Requirement Version Purpose
Python >= 3.13 Runtime
uv latest Package management
Rust stable Building the energy monitor
protoc >= 3.0 Protocol Buffer compiler for gRPC

Install

git clone https://github.com/HazyResearch/intelligence-per-watt.git
cd intelligence-per-watt
bash intelligence-per-watt/scripts/setup.sh   # (1)!
source .venv/bin/activate
  1. Auto-installs uv, creates a Python 3.13 venv, installs the package, and builds the energy monitor. Pass extras as arguments: bash intelligence-per-watt/scripts/setup.sh ollama react
git clone https://github.com/HazyResearch/intelligence-per-watt.git
cd intelligence-per-watt
uv venv && source .venv/bin/activate
uv run scripts/build_energy_monitor.py
uv pip install -e intelligence-per-watt
git clone https://github.com/HazyResearch/intelligence-per-watt.git
cd intelligence-per-watt
uv venv && source .venv/bin/activate
cd energy-monitor && cargo build --release && cd ..
uv pip install -e intelligence-per-watt

Extras

Install only what you need:

uv pip install -e 'intelligence-per-watt[ollama]'     # Ollama client
uv pip install -e 'intelligence-per-watt[vllm]'       # vLLM offline client
uv pip install -e 'intelligence-per-watt[react]'      # ReAct agent (Agno)
uv pip install -e 'intelligence-per-watt[openhands]'   # OpenHands agent
uv pip install -e 'intelligence-per-watt[terminus]'    # Terminus agent
uv pip install -e 'intelligence-per-watt[agents]'     # All agents
uv pip install -e 'intelligence-per-watt[tavily]'     # Tavily web search
uv pip install -e 'intelligence-per-watt[flops]'      # FLOPs estimation
uv pip install -e 'intelligence-per-watt[all]'        # Everything

Platform Setup

Requires NVIDIA driver >= 525 (NVML ships with it).

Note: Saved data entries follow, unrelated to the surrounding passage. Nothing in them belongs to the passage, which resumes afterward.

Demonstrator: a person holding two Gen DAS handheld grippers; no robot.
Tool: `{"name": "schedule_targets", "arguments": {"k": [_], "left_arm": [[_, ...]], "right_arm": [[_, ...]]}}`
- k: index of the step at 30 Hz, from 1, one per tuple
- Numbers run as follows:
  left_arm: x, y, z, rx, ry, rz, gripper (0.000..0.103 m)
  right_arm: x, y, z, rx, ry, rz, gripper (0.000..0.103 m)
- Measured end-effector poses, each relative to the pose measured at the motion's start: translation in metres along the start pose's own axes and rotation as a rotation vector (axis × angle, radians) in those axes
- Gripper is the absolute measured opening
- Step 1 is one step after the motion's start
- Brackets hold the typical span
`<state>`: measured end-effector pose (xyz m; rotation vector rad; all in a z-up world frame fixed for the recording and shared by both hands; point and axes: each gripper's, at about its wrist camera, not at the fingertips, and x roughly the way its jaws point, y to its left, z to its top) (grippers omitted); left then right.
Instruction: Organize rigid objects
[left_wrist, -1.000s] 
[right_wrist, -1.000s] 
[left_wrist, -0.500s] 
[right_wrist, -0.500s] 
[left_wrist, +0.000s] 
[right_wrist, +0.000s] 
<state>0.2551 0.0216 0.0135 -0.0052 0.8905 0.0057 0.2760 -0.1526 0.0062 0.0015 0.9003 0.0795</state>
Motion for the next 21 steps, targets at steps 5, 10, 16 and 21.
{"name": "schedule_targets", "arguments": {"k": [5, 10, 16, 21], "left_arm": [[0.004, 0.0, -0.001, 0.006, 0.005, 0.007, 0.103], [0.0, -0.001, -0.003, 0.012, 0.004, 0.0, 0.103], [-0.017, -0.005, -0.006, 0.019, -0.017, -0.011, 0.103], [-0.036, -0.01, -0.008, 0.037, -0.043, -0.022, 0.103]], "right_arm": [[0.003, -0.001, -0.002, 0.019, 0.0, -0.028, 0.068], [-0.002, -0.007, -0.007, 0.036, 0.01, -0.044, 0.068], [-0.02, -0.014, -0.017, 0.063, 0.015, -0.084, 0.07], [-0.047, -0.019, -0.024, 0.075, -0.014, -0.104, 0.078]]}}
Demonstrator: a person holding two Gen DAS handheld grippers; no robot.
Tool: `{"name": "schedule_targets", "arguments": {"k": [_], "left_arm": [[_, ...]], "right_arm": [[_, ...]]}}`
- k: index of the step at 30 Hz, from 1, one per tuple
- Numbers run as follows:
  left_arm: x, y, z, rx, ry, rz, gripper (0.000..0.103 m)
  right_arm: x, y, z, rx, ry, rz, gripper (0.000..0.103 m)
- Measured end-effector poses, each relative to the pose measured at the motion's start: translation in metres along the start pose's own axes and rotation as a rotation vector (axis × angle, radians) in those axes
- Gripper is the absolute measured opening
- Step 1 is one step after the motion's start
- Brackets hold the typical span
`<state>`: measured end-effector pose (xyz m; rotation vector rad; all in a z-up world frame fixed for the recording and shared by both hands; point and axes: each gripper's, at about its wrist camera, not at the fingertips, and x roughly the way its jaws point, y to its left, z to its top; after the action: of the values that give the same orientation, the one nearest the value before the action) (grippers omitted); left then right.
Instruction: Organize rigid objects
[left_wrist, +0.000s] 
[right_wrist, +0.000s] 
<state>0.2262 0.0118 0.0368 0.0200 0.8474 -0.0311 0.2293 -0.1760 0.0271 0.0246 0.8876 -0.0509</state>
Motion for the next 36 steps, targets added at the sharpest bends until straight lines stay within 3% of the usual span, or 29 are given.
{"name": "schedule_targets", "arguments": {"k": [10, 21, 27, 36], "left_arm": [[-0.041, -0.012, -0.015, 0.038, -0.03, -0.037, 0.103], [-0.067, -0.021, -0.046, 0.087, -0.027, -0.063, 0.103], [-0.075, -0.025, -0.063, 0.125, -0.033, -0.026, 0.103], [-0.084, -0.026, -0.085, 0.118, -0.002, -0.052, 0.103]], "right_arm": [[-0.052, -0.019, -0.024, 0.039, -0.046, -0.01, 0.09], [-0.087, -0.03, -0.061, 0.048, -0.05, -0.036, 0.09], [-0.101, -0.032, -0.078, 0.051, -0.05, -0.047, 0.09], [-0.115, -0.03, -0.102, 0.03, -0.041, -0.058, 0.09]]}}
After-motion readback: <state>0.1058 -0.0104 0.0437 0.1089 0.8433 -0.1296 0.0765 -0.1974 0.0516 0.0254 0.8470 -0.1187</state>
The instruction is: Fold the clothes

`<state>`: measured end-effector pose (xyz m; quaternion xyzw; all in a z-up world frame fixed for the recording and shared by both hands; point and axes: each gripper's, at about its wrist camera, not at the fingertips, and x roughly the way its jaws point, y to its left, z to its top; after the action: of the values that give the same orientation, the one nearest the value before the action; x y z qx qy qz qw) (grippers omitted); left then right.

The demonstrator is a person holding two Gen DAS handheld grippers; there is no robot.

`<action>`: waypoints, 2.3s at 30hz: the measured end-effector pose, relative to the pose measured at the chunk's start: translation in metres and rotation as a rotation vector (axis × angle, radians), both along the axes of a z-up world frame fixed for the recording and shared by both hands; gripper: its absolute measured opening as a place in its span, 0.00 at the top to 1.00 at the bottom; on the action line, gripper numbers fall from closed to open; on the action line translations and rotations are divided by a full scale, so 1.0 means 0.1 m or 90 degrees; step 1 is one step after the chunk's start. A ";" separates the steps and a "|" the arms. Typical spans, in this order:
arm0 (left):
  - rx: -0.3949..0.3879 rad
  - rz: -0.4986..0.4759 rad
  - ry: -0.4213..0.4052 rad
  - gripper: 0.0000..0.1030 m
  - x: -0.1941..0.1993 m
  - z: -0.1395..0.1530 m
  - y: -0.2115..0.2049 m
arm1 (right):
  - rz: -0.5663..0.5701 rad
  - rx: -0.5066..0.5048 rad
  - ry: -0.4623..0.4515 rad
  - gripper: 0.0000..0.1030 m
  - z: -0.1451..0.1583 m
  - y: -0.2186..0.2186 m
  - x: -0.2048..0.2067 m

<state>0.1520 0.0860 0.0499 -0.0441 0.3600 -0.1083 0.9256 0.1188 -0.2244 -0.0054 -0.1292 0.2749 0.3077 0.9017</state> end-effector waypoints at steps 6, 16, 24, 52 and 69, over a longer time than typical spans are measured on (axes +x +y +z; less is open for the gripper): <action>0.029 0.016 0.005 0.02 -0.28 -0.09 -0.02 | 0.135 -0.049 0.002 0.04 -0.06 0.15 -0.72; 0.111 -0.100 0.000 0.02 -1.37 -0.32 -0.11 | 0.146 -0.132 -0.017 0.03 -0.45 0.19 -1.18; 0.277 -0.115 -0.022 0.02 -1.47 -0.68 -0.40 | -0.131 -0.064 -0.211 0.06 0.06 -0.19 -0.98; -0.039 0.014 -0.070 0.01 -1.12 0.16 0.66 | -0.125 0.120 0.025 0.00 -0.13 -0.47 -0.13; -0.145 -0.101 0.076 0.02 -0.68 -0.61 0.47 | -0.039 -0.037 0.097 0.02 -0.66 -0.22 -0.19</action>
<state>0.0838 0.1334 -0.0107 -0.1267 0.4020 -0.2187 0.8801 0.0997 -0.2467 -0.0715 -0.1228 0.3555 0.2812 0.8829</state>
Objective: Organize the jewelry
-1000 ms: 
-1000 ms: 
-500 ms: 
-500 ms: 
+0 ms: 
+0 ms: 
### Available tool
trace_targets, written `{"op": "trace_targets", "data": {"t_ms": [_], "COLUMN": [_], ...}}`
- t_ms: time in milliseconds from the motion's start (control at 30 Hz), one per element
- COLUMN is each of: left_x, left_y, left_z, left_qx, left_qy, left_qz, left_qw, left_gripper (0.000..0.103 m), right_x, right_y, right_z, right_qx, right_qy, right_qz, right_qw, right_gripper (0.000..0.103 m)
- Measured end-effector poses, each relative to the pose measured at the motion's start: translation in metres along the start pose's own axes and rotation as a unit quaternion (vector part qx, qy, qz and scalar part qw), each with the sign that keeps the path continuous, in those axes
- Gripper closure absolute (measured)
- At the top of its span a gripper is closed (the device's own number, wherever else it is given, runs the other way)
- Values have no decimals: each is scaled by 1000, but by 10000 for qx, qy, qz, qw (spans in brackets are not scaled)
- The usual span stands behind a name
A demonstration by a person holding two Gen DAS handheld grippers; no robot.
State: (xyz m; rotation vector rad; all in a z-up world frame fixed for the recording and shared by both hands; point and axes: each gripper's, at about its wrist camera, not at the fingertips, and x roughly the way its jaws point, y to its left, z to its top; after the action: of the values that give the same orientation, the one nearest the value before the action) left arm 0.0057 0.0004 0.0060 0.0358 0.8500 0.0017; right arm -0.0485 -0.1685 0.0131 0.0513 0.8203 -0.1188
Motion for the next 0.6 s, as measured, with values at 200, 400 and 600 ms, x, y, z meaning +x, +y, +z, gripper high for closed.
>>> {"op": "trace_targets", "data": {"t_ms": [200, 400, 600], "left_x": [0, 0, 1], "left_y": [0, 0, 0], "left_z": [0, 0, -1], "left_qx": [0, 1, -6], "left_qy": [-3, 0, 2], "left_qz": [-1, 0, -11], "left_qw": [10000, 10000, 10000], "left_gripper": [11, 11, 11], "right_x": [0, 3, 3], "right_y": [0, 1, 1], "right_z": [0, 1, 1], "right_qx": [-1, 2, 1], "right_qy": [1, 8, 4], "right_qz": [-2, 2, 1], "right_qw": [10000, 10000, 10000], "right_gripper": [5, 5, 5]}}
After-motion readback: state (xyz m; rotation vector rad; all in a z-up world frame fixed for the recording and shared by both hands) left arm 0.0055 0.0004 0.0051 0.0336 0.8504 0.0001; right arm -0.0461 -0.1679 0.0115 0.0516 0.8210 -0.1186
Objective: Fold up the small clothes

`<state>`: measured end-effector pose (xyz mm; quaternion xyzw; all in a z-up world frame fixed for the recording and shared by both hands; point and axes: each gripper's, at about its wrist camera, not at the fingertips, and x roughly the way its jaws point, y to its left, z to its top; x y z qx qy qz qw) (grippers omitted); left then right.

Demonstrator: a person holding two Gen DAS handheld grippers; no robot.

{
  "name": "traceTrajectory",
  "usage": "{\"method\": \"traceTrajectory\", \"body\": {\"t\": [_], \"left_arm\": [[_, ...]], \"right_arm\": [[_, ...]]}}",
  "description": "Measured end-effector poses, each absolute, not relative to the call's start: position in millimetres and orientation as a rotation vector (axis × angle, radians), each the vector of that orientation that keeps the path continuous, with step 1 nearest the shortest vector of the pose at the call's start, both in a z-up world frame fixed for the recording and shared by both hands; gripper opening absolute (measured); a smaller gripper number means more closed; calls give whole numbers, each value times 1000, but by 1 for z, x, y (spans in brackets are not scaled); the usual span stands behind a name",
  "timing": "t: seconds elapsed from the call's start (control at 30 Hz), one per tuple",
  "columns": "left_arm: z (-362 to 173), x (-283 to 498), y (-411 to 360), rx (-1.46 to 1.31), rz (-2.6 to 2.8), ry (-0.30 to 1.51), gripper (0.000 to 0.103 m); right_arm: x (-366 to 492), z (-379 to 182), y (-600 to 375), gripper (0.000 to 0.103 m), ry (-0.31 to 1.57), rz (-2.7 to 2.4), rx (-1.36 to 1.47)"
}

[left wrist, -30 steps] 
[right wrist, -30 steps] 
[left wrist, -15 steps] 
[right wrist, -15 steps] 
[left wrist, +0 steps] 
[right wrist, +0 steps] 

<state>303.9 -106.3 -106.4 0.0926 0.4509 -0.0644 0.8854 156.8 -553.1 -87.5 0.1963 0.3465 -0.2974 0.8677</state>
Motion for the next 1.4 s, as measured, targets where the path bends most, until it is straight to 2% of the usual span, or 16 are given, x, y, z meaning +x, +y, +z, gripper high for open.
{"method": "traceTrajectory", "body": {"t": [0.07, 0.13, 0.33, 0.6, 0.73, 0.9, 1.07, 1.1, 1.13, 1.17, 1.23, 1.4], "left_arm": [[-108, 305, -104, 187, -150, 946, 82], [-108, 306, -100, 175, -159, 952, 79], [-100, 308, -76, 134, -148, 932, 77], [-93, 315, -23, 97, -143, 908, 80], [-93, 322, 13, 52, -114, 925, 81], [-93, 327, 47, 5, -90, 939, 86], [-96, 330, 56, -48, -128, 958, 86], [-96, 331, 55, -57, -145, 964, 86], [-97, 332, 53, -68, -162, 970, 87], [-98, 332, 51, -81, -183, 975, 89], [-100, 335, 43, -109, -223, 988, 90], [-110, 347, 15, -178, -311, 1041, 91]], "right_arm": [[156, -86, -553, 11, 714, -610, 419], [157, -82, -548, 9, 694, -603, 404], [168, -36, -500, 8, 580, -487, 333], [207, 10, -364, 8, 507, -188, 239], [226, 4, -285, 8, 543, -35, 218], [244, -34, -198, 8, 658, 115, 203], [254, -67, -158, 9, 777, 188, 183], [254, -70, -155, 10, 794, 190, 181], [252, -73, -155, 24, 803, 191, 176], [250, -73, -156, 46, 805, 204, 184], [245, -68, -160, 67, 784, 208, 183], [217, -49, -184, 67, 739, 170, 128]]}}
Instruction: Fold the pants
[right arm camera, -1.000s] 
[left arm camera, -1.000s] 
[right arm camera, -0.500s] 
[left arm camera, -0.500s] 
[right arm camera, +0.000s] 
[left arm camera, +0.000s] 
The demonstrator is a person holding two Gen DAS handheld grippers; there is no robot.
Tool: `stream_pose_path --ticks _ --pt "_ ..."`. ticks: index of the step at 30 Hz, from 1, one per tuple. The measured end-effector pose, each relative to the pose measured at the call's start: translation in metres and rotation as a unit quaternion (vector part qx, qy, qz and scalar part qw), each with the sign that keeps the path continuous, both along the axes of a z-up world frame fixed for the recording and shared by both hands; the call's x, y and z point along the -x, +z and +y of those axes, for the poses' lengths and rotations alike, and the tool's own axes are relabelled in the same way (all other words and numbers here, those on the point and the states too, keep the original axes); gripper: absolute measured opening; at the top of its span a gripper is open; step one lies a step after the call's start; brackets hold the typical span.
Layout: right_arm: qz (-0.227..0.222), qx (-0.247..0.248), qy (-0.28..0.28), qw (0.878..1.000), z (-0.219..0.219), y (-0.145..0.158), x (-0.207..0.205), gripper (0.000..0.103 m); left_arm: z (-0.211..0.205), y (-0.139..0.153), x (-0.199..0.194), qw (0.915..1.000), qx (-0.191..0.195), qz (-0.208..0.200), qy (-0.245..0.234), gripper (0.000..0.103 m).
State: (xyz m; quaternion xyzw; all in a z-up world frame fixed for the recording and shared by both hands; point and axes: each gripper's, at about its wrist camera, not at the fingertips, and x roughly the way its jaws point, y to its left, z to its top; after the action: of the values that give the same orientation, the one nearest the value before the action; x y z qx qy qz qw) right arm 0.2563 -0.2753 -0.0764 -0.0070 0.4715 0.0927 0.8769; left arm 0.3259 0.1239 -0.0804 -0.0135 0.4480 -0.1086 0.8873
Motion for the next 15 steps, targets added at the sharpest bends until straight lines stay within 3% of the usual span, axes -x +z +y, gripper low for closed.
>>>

Telemetry: GPU power, energy, temperature, memory, utilization, tensor core utilization (Ampere+). Optional CPU energy via RAPL.

# Enable RAPL CPU energy (optional, as root)
chmod o+r /sys/class/powercap/intel-rapl/intel-rapl:0/energy_uj

Requires ROCm >= 5.0 with rocm-smi accessible.

Telemetry: GPU power, energy, temperature, memory, utilization. Optional CPU energy via RAPL.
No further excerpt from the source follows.